Institute of Child Health, University of Liverpool, Alder Hey Children's National Health Service Foundation Trust, Liverpool, UK.
Pediatr Crit Care Med. 2011 Nov;12(6):e322-9. doi: 10.1097/PCC.0b013e3182231034.
A biphasic activated partial thromboplastin time waveform predicts sepsis and disseminated intravascular coagulation in adults. This has not been previously investigated in children. Our aim is to ascertain whether there are changes in the activated partial thromboplastin time waveform in children with meningococcal disease and to compare its diagnostic use with procalcitonin.
Alder Hey Children's National Health Service Foundation Trust, Liverpool, UK.
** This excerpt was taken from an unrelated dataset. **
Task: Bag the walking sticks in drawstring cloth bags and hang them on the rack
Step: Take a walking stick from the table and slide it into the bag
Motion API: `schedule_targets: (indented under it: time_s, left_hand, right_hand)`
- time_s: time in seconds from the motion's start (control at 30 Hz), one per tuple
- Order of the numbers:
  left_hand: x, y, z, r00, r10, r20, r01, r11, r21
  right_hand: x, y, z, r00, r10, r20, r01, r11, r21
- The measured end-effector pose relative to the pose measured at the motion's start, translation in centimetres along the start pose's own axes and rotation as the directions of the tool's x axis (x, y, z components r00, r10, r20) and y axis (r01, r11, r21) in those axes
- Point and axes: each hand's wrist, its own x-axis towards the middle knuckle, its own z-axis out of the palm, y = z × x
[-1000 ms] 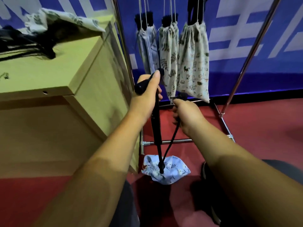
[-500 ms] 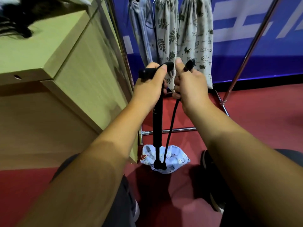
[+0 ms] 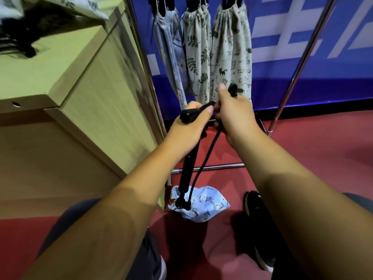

Thirty-six children admitted to the hospital for the treatment of suspected meningococcal disease had activated partial thromboplastin time waveform and procalcitonin analysis performed at admission. The light transmittance level at 18 secs was used to quantitate the waveform. Severity of disease was assessed using the Glasgow Meningococcal Septicaemia Prognostic Score, Pediatric Risk of Mortality III score, and the Pediatric Logistic Organ Dysfunction score.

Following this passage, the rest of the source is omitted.